▶ Task instructions
A faithful transcription of all the data is required.

▶ Data
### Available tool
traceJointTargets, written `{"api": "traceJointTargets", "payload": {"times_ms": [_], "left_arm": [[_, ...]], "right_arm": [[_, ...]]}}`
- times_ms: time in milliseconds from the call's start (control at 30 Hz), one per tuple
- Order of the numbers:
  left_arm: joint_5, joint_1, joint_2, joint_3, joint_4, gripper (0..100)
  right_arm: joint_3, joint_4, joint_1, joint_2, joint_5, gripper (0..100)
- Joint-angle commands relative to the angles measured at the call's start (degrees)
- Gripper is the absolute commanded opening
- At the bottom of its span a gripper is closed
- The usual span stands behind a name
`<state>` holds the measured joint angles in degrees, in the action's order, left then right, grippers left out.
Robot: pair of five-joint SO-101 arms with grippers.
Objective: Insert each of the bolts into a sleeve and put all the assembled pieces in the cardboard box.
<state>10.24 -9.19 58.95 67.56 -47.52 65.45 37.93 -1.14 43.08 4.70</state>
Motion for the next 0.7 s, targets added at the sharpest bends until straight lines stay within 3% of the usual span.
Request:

▶ The completed task
### Available tool
traceJointTargets, written `{"api": "traceJointTargets", "payload": {"times_ms": [_], "left_arm": [[_, ...]], "right_arm": [[_, ...]]}}`
- times_ms: time in milliseconds from the call's start (control at 30 Hz), one per tuple
- Order of the numbers:
  left_arm: joint_5, joint_1, joint_2, joint_3, joint_4, gripper (0..100)
  right_arm: joint_3, joint_4, joint_1, joint_2, joint_5, gripper (0..100)
- Joint-angle commands relative to the angles measured at the call's start (degrees)
- Gripper is the absolute commanded opening
- At the bottom of its span a gripper is closed
- The usual span stands behind a name
`<state>` holds the measured joint angles in degrees, in the action's order, left then right, grippers left out.
Robot: pair of five-joint SO-101 arms with grippers.
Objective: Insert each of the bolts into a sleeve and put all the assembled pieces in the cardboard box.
<state>10.24 -9.19 58.95 67.56 -47.52 65.45 37.93 -1.14 43.08 4.70</state>
Motion for the next 0.7 s, targets added at the sharpest bends until straight lines stay within 3% of the usual span.
Request:

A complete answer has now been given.